**EXERCISE AIM:** Take the listing below and write it out again exactly, skipping any picture that it holds.

**STORED DATA:**
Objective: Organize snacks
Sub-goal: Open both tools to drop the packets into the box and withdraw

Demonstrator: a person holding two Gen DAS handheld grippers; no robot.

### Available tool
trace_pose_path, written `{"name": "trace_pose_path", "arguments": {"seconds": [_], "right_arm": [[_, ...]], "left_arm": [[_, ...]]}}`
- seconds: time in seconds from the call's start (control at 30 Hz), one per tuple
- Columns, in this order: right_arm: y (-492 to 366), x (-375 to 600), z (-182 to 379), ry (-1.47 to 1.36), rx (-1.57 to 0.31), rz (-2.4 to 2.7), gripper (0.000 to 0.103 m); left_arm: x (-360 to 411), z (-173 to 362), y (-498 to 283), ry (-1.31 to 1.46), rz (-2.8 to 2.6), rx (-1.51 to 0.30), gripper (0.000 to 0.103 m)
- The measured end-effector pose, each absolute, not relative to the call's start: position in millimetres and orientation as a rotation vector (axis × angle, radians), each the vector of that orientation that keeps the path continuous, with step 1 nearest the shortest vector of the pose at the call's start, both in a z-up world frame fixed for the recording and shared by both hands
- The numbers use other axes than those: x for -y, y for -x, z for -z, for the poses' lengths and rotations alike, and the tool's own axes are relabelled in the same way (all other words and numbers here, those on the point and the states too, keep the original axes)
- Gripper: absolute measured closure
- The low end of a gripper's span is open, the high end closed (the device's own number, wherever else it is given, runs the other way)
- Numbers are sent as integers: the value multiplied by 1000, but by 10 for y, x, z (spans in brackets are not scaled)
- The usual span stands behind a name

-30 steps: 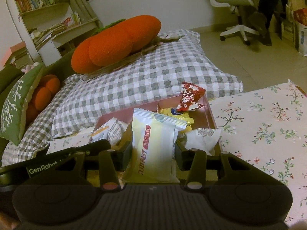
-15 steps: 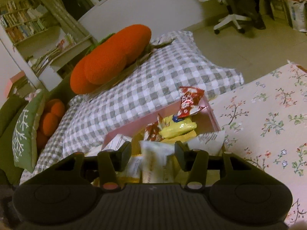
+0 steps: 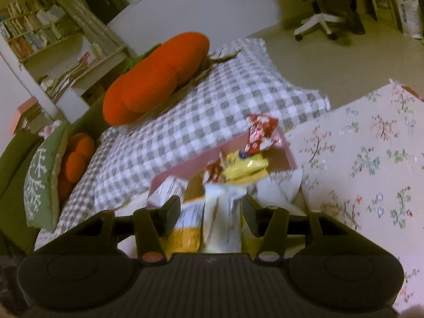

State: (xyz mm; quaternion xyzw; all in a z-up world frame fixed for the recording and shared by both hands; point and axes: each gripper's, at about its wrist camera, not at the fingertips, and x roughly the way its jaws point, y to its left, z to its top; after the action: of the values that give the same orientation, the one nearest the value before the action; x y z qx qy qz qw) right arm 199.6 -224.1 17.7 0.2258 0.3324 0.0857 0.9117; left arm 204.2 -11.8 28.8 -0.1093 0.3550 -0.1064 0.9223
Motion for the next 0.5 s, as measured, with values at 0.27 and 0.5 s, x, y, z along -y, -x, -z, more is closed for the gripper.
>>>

**RESPONSE TO THE TASK:**
Objective: Organize snacks
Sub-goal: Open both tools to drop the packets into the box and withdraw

Demonstrator: a person holding two Gen DAS handheld grippers; no robot.

### Available tool
trace_pose_path, written `{"name": "trace_pose_path", "arguments": {"seconds": [_], "right_arm": [[_, ...]], "left_arm": [[_, ...]]}}`
- seconds: time in seconds from the call's start (control at 30 Hz), one per tuple
- Columns, in this order: right_arm: y (-492 to 366), x (-375 to 600), z (-182 to 379), ry (-1.47 to 1.36), rx (-1.57 to 0.31), rz (-2.4 to 2.7), gripper (0.000 to 0.103 m); left_arm: x (-360 to 411), z (-173 to 362), y (-498 to 283), ry (-1.31 to 1.46), rz (-2.8 to 2.6), rx (-1.51 to 0.30), gripper (0.000 to 0.103 m)
- The measured end-effector pose, each absolute, not relative to the call's start: position in millimetres and orientation as a rotation vector (axis × angle, radians), each the vector of that orientation that keeps the path continuous, with step 1 nearest the shortest vector of the pose at the call's start, both in a z-up world frame fixed for the recording and shared by both hands
- The numbers use other axes than those: x for -y, y for -x, z for -z, for the poses' lengths and rotations alike, and the tool's own axes are relabelled in the same way (all other words and numbers here, those on the point and the states too, keep the original axes)
- Gripper: absolute measured closure
- The low end of a gripper's span is open, the high end closed (the device's own number, wherever else it is given, runs the other way)
- Numbers are sent as integers: the value multiplied by 1000, but by 10 for y, x, z (spans in brackets are not scaled)
- The usual span stands behind a name

-30 steps: 
-15 steps: 
+0 steps: 

State: (xyz mm; quaternion xyzw; all in a z-up world frame fixed for the recording and shared by both hands; point and axes: each gripper's, at about its wrist camera, not at the fingertips, and x roughly the way its jaws point, y to its left, z to its top; after the action: of the values that give the same orientation, the one nearest the value before the action; x y z qx qy qz qw) right arm 199.6 -224.1 17.7 0.2258 0.3324 0.0857 0.9117; left arm 204.2 -11.8 28.8 -0.1093 0.3550 -0.1064 0.9223
Motion for the next 0.5 s, as measured, with values at 0.27 and 0.5 s, x, y, z along -y, -x, -z, more is closed for the gripper.
>>>

That is the entire output.